| Brand | Micron |
|---|---|
| Model | 5200 MAX |
| Capacity | 960GB |
| Usage Class | Enterprise |
| Host Interface | SATA 6Gb/s |
|---|---|
| Total Interface Bandwidth | 6 Gb/s |
| Form Factor | 2.5-inch 7mm |
|---|
| NAND Flash | 3D TLC |
|---|---|
| Drive Writes Per Day | 5 |
| Total Bytes Written | 8760 TBW |
| Sequential Read | 540 MB/s |
|---|---|
| Sequential Write | 520 MB/s |
| Random Read IOPS | 95000 |
| Random Write IOPS | 75000 |
| Average Latency | 500 μs |
| Mean Time Between Failures | 3 Million Hours |
|---|---|
| Uncorrectable Bit Error Rate | 1.0×10⁻¹⁷ |
| Power Loss Protection | Yes |
The Micron 5200 MAX 960GB is purpose-built for write-intensive enterprise workloads such as database logging, metadata journaling, cache tiers, and virtualization platforms, where its 5 DWPD endurance and 8,760 TBW deliver sustained reliability well beyond typical read-centric SATA SSDs. Compared with mainstream SATA drives in the same class, it pairs near-interface-limit 540/520 MB/s throughput with strong 95,000/75,000 IOPS performance, making it a high-endurance drop-in choice for legacy SATA infrastructures that still demand low-latency, mixed-workload consistency.
With an endurance rating of 8,760 TBW and 5 DWPD, the MTFDDAK960TDN-1AT1ZABYY is designed for intensive enterprise write workloads and can sustain writing its full 960 GB capacity five times per day throughout its rated service life. In typical deployment scenarios, this level of endurance is more than sufficient for demanding system, cache, logging, and mixed-use application workloads, giving buyers strong confidence in long-term operational durability. From a reliability perspective, built-in power-loss protection (PLP) helps preserve in-flight data and protects metadata integrity during unexpected power interruptions, which is especially important in server and storage environments. Its ultra-low UBER of 1.0E-17, together with a 3 million hour MTBF, indicates enterprise-class data integrity and stability, helping reduce the risk of uncorrectable read errors and unplanned service disruption.
1. The SATA 6Gb/s interface enables drop-in compatibility with widely deployed enterprise backplanes and servers, making upgrades simple in legacy and mixed-generation storage fleets.
2. With 540 MB/s sequential read performance, the drive accelerates large-file access such as VM image loading, backup restores, and database snapshot reads.
3. Delivering 95,000 random read IOPS with a typical latency of 500 µs, it helps transactional workloads respond consistently under heavy concurrency in virtualized and read-intensive environments.
4. A 5 DWPD endurance rating makes it well suited for write-heavy enterprise use cases, reducing replacement cycles in logging, caching, and high-update database tiers.
5. Built on 3D TLC NAND, the drive balances enterprise-class capacity efficiency, predictable performance, and cost control for large-scale data center deployments.
Lower capacity reference: 480GB Higher capacity reference: 1.92TB In this Micron enterprise SSD family, the 960GB model sits at the sweet spot of the lineup.
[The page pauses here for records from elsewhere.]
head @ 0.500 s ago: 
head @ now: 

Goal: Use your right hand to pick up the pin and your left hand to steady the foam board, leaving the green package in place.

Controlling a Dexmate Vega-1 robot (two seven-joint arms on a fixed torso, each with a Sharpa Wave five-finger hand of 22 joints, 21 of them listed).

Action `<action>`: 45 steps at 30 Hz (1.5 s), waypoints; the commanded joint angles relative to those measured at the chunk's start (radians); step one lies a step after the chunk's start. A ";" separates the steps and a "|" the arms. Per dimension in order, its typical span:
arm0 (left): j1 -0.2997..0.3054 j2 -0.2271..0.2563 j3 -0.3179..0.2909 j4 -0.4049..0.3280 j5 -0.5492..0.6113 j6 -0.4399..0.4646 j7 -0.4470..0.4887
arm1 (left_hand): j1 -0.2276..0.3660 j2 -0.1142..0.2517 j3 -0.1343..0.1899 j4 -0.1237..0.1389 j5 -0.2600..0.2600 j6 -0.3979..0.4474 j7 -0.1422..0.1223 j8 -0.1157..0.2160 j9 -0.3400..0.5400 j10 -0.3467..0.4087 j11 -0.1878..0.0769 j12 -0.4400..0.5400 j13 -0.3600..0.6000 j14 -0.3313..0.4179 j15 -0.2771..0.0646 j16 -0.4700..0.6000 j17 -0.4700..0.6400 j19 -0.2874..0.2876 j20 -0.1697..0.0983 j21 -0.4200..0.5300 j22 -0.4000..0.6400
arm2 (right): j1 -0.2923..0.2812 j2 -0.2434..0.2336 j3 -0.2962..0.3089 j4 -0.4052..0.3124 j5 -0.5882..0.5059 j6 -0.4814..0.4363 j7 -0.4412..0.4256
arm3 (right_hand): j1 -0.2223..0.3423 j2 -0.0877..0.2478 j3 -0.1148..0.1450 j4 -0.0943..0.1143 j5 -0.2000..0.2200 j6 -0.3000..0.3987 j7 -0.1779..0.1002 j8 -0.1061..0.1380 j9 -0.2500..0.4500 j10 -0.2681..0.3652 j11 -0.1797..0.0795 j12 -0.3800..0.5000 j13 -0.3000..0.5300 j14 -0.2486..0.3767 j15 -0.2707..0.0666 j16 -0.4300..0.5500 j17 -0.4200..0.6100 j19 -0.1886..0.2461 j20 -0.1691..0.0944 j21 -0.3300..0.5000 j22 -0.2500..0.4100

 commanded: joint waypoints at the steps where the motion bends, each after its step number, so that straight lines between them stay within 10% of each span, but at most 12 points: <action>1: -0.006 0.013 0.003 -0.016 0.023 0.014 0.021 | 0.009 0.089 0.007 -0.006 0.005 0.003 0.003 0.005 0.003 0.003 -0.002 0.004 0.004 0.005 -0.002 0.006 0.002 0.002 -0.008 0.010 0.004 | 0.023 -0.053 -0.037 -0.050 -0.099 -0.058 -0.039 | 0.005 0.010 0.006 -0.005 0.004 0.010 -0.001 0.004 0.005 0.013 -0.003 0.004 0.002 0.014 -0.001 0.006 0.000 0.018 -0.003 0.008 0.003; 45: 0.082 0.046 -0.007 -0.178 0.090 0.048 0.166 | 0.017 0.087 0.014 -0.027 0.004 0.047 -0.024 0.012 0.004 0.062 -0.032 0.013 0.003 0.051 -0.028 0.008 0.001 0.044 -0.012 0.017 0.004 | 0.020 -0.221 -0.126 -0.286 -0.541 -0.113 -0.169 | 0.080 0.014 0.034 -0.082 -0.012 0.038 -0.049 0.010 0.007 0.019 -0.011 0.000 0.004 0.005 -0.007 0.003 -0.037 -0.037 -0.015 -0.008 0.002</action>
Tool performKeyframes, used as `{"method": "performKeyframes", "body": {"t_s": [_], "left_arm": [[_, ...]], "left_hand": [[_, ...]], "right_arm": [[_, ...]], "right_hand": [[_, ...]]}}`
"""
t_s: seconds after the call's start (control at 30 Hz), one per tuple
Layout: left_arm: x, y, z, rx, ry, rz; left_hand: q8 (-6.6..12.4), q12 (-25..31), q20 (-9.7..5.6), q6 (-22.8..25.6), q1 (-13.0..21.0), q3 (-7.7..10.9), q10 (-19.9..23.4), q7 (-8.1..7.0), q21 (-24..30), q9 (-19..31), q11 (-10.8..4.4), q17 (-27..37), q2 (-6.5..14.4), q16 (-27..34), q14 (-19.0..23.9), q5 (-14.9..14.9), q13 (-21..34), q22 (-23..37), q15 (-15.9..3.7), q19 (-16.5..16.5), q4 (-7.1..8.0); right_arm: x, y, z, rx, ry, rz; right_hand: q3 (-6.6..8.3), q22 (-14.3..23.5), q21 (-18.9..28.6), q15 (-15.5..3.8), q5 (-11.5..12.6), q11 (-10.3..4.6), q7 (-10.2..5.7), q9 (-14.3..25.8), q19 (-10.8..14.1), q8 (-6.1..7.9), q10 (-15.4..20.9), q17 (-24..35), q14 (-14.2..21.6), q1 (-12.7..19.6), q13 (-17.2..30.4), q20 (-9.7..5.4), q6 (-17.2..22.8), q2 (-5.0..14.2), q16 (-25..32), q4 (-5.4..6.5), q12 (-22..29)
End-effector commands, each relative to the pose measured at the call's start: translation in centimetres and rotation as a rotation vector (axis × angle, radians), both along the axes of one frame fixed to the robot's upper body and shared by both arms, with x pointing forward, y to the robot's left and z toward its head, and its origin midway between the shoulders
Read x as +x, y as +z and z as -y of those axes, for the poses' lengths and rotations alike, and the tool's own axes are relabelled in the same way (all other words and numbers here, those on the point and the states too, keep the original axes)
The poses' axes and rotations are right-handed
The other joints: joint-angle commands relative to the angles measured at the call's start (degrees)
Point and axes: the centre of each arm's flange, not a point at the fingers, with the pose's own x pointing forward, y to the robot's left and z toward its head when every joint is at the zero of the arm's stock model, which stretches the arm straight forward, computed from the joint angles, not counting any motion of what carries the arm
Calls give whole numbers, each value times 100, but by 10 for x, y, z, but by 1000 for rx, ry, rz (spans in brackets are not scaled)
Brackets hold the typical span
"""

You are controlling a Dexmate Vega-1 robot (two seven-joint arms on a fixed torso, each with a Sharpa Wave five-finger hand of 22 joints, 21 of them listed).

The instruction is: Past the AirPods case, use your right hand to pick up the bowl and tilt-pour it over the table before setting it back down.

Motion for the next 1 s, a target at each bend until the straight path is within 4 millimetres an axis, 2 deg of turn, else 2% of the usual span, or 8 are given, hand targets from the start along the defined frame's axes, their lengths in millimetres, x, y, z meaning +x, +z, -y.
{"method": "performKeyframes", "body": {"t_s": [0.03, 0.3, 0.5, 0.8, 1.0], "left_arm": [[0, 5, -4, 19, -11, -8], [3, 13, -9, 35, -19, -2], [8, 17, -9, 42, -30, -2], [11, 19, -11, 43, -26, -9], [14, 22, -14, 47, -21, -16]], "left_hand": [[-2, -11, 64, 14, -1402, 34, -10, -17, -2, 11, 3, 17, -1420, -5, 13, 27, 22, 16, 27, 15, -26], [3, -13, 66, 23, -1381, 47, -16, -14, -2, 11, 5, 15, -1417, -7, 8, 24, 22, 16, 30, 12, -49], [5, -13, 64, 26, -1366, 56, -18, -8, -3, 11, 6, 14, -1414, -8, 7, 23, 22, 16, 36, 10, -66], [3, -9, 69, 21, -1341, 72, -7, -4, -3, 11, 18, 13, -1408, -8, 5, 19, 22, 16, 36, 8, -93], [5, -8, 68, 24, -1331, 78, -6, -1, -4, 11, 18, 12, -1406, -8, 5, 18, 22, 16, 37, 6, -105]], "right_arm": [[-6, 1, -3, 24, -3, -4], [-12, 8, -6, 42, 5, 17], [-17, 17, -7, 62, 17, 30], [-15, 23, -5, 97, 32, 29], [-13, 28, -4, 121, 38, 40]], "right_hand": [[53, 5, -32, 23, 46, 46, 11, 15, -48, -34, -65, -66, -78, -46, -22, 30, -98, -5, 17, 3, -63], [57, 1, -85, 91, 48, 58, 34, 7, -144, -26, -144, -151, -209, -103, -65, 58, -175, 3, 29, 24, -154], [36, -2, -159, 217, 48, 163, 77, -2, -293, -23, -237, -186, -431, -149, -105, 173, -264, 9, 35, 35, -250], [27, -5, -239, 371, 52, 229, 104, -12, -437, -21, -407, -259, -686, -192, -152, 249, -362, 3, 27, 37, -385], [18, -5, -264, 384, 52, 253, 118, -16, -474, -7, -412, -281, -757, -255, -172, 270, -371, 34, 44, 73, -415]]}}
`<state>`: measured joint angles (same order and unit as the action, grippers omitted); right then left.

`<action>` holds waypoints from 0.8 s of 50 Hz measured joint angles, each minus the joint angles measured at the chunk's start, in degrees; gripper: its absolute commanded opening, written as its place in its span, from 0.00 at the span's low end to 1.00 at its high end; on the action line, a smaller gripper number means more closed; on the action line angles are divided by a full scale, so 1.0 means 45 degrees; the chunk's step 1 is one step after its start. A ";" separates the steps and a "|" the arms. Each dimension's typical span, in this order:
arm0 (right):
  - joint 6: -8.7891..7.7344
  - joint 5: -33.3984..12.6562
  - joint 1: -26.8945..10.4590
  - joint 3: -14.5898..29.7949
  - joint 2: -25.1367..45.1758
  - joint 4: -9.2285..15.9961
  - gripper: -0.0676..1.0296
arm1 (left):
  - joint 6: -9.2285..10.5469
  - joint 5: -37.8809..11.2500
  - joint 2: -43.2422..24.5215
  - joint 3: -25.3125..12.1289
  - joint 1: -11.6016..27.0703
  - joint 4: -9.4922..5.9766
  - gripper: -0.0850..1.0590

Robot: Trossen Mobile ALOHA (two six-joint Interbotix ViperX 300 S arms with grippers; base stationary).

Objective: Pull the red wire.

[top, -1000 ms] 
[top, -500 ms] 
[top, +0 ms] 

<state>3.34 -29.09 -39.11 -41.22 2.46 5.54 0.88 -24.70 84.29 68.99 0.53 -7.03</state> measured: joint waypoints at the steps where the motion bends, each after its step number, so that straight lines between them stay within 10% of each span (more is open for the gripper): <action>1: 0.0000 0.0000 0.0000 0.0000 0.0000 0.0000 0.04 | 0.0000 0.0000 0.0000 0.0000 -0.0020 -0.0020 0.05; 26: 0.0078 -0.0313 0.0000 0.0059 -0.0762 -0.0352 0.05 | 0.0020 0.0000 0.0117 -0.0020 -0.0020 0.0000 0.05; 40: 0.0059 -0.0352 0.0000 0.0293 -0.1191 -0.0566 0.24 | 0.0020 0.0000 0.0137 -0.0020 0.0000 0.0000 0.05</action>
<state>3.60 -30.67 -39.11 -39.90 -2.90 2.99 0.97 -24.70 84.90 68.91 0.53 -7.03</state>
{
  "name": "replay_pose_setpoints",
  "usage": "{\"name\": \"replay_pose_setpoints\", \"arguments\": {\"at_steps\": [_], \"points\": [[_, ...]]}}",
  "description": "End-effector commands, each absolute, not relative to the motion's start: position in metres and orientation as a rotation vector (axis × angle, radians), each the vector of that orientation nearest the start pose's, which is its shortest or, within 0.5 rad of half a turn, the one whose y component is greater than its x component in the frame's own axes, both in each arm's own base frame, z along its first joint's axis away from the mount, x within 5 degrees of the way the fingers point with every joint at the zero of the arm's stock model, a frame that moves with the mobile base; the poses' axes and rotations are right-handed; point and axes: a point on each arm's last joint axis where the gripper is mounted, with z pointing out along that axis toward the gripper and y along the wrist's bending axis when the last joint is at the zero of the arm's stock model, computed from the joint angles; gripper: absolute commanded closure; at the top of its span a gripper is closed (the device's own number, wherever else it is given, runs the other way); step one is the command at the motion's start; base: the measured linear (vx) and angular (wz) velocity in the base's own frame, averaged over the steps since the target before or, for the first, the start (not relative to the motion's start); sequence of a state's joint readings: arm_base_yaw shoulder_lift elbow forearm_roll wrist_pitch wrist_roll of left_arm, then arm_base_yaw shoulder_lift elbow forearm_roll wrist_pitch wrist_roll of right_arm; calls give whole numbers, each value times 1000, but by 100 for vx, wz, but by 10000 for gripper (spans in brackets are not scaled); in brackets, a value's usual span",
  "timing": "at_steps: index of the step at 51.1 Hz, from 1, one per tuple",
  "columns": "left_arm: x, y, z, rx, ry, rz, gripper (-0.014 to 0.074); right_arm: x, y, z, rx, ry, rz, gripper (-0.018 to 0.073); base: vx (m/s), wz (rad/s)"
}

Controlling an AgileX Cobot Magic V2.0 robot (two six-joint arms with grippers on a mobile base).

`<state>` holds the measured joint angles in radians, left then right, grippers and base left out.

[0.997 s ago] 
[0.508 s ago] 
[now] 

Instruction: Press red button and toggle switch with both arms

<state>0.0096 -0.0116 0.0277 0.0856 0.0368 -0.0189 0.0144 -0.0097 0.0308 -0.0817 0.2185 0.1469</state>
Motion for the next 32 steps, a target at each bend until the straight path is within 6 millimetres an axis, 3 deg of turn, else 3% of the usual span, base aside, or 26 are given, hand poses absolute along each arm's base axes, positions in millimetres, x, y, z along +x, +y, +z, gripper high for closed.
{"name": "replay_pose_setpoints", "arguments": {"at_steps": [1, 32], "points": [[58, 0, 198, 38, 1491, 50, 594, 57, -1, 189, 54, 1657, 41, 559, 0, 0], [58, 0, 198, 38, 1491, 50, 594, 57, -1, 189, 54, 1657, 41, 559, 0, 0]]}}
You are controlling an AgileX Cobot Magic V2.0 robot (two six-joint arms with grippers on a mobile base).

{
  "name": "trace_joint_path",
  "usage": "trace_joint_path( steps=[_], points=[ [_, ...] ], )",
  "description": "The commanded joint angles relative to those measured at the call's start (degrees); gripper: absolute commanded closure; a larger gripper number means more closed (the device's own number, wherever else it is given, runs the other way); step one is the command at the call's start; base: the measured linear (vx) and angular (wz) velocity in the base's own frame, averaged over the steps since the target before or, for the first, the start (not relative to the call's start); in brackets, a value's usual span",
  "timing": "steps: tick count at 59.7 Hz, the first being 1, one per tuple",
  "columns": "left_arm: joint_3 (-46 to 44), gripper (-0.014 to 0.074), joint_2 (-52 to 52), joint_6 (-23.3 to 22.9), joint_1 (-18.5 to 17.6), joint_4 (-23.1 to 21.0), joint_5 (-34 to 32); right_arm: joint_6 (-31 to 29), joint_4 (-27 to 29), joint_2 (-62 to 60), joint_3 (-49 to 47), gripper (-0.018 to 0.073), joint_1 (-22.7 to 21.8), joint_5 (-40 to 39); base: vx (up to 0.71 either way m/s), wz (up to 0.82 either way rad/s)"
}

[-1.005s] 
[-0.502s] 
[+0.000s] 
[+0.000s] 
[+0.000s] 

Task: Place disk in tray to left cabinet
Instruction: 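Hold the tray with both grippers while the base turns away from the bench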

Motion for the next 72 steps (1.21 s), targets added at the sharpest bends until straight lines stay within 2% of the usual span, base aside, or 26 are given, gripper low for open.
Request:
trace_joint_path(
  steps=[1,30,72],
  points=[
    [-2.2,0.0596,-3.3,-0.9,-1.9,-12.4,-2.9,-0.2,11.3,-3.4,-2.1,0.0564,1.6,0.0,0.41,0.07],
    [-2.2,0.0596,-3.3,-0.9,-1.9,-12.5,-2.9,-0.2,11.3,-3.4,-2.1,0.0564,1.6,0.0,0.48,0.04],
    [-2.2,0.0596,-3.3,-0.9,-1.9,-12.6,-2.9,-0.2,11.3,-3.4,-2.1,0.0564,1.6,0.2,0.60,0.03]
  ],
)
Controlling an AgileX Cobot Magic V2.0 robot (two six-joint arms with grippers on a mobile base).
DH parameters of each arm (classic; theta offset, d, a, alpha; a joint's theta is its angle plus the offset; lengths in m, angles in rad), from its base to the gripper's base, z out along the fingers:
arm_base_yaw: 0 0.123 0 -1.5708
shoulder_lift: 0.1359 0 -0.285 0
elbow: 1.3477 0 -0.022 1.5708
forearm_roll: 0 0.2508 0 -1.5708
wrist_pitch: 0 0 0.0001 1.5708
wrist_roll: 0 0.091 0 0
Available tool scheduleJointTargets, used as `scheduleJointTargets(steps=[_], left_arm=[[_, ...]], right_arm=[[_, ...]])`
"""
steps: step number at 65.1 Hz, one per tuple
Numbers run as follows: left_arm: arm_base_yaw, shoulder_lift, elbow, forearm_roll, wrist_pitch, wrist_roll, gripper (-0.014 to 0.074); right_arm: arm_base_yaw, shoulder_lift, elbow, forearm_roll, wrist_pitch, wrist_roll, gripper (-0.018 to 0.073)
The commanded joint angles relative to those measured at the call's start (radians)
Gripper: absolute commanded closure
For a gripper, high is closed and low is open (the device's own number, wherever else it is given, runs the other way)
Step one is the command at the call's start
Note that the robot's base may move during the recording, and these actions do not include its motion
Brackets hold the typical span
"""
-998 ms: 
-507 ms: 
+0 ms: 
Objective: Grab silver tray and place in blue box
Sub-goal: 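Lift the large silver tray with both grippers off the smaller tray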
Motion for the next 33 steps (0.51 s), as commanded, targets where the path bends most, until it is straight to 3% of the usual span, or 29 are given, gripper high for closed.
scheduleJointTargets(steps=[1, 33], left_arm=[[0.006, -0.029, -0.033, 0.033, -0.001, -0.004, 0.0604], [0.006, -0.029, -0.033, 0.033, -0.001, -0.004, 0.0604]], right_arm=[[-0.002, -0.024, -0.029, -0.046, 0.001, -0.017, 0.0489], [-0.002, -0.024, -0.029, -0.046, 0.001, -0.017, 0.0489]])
Compared with the 480GB version, it provides meaningfully better capacity headroom for OS images, application growth, logs, and overprovisioning flexibility without changing the expected enterprise-class read/write and random IOPS profile too much. Compared with the 1.92TB option, it usually delivers the best balance between acquisition cost, usable capacity, and steady performance consistency. It is especially well suited for mid-scale virtualization clusters, such as boot and mixed-workload storage for about 40 to 60 general-purpose virtual machines.
Q: Is MTFDDAK960TDN-1AT1ZABYY suitable for a write-heavy database server?
A: Yes. With 5 DWPD, 8760 TBW, 3D TLC NAND, and 500 µs typical latency, this 960GB SATA SSD is well suited for write-intensive database and enterprise workload environments.
Q: How many full drive writes per day can it actually endure over its warranty period?
A: This model is rated for 5 full drive writes per day over its warranty period. For a 960GB capacity, that equals about 4.8TB of writes per day within specification.
Q: Does it include power loss protection (PLP) and why is that critical?
A: Yes, it includes power loss protection. PLP helps preserve in-flight data and metadata during sudden outages, reducing corruption risk and improving reliability in servers, RAID arrays, and transactional applications.
Q: What RAID level is recommended for this SSD?
A: The recommended RAID level depends on your goal. RAID 1 suits data redundancy, RAID 10 balances performance and protection, and RAID 5 or 6 may fit capacity-focused enterprise storage deployments.